- WHAT THE EXERCISE ASKS:
Using the data beneath this instruction, retype only the lines from the one that contains "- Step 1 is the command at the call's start" down to the one that contains "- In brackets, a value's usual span", both included, exactly as they appear.

Stored items from a collection:
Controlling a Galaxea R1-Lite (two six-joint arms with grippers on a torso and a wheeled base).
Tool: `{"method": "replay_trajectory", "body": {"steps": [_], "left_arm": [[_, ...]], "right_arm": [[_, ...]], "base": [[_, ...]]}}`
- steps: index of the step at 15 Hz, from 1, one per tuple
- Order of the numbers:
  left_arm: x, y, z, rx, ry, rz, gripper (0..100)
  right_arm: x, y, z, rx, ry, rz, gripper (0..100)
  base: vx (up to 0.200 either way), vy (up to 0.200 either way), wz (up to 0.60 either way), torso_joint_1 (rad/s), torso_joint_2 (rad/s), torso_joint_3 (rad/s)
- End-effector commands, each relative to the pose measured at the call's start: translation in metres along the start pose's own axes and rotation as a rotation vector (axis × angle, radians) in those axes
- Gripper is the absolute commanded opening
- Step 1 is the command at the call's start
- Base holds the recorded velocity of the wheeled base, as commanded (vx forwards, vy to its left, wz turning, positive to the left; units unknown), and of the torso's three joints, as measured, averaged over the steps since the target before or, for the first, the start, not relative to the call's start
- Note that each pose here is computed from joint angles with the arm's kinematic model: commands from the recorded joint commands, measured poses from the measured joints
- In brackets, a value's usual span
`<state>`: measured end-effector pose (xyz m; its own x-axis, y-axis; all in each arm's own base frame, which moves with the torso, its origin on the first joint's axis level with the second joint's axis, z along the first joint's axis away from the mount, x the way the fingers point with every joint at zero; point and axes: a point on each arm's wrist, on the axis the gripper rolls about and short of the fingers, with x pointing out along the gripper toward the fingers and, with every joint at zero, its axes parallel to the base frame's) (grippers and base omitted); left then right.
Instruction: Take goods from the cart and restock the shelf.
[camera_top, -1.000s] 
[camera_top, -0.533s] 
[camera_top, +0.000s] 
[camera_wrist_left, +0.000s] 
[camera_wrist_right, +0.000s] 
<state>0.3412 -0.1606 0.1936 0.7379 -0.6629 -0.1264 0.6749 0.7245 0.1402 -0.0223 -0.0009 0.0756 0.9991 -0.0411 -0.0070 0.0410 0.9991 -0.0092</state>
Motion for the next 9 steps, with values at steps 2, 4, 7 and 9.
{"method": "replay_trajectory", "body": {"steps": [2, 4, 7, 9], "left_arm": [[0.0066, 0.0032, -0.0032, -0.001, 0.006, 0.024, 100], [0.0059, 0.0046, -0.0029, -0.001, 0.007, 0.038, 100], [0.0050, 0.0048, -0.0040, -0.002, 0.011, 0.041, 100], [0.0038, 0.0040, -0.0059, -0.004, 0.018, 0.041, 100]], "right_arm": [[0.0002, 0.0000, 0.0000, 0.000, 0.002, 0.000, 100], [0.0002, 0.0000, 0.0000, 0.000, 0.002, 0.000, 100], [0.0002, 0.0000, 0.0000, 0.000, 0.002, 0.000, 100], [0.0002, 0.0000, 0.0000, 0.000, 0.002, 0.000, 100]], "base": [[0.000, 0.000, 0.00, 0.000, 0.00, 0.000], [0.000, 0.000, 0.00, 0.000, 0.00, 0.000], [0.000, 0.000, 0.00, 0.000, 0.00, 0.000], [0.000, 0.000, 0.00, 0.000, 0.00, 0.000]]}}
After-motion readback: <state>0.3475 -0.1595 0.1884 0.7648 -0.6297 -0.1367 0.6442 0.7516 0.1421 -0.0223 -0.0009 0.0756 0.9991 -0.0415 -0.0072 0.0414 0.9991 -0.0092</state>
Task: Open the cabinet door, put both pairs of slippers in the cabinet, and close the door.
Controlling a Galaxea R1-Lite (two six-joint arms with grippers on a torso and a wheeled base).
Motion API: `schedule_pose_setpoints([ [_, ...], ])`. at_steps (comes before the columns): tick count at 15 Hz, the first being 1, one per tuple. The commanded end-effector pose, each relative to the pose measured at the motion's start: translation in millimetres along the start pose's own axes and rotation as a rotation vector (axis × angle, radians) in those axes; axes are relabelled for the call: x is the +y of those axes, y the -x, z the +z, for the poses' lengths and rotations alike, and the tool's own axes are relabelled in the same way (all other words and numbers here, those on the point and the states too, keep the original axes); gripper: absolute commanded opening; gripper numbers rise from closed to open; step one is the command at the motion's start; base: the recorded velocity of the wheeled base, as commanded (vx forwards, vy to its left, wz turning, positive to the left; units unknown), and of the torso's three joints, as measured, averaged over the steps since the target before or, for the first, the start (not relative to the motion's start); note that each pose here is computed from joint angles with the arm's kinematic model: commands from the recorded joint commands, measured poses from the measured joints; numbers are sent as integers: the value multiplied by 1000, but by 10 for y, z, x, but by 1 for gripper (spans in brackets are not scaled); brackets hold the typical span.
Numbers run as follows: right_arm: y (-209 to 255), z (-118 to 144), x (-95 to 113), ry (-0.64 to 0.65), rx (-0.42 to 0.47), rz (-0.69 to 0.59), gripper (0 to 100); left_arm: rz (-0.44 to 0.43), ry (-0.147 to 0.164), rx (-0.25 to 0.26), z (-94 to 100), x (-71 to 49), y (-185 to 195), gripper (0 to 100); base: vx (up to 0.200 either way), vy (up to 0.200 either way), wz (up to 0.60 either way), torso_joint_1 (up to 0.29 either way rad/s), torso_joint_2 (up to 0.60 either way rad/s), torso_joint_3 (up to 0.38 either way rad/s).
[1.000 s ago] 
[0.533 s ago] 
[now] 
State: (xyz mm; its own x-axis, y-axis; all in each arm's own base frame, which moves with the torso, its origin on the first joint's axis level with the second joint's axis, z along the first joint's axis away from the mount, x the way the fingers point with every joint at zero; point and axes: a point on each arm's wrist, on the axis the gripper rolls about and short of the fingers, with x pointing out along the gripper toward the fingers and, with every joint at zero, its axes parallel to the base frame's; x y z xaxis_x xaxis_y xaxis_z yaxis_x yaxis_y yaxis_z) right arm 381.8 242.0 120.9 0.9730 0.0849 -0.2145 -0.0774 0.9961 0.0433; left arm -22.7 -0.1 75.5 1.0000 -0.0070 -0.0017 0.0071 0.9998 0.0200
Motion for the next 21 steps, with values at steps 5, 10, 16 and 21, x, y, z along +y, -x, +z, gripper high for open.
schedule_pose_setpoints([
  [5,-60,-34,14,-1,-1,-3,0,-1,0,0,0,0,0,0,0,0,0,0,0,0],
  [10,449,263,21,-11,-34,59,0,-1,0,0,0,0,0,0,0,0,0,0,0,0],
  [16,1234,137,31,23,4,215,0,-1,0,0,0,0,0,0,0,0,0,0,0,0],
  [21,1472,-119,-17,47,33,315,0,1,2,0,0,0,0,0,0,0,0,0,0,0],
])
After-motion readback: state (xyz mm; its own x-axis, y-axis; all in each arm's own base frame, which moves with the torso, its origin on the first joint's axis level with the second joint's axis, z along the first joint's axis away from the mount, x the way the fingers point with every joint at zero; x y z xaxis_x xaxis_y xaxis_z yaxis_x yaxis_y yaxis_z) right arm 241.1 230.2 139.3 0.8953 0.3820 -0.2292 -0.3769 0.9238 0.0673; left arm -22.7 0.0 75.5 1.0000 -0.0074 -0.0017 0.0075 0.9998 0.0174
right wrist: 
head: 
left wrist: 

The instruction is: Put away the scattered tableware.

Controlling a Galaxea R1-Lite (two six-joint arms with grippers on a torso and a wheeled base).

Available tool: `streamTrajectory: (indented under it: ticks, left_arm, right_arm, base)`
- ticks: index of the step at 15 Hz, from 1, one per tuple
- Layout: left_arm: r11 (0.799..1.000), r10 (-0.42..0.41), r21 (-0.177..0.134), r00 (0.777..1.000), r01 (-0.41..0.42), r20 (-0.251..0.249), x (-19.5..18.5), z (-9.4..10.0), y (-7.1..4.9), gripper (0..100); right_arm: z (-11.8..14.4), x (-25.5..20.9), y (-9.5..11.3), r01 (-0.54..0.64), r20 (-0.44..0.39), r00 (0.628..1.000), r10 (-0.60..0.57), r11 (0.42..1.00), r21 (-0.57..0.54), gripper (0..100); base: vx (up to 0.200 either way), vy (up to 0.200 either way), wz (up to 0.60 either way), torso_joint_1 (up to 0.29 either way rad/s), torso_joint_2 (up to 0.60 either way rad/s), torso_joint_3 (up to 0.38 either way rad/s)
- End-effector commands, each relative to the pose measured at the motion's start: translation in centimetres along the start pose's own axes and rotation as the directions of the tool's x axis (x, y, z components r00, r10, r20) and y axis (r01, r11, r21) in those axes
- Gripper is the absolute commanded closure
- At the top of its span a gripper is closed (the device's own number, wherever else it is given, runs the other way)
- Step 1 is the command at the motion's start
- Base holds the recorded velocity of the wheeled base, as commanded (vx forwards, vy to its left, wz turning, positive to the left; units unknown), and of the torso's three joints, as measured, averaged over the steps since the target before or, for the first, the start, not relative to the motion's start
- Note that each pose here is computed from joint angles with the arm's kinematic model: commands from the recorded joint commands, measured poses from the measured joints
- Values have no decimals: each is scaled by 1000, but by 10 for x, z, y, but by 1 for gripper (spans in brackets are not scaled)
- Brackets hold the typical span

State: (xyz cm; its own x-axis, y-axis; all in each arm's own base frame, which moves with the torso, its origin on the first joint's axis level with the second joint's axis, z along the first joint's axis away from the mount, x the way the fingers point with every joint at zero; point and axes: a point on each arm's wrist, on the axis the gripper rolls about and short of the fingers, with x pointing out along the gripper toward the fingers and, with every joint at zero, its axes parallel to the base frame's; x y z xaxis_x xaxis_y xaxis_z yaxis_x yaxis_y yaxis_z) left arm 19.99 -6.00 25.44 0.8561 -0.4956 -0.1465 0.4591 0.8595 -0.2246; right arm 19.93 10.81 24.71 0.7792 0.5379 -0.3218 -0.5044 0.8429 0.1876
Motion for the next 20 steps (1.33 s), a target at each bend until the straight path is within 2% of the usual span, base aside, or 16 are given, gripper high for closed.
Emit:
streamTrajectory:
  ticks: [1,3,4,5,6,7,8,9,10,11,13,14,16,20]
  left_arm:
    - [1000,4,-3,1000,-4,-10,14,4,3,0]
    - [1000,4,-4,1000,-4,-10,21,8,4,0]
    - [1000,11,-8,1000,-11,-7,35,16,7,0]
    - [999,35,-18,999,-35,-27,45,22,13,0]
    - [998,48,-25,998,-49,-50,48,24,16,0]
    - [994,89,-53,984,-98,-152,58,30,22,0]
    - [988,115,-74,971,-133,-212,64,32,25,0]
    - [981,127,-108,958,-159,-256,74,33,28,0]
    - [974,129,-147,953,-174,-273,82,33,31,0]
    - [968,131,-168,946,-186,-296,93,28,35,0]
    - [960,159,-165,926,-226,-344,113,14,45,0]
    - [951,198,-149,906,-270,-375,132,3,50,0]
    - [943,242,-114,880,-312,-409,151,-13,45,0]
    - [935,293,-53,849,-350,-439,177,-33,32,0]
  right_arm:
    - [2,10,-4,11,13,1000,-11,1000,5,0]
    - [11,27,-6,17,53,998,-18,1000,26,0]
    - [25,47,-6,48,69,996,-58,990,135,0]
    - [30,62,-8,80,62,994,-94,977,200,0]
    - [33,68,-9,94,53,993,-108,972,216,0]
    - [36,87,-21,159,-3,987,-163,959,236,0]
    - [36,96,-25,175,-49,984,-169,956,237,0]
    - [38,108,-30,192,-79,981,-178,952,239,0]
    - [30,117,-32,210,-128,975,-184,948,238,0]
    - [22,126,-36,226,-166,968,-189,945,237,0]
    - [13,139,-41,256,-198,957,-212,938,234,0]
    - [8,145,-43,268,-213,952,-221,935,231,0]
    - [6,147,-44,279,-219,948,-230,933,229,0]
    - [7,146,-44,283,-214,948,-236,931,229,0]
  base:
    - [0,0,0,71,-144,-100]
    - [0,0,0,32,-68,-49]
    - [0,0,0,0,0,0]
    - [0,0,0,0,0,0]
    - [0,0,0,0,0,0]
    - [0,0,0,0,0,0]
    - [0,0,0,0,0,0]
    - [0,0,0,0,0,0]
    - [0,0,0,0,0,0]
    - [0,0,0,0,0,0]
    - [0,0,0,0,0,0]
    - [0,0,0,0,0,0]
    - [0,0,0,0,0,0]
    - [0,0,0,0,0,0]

- YOUR SOLUTION:
- Step 1 is the command at the call's start
- Base holds the recorded velocity of the wheeled base, as commanded (vx forwards, vy to its left, wz turning, positive to the left; units unknown), and of the torso's three joints, as measured, averaged over the steps since the target before or, for the first, the start, not relative to the call's start
- Note that each pose here is computed from joint angles with the arm's kinematic model: commands from the recorded joint commands, measured poses from the measured joints
- In brackets, a value's usual span

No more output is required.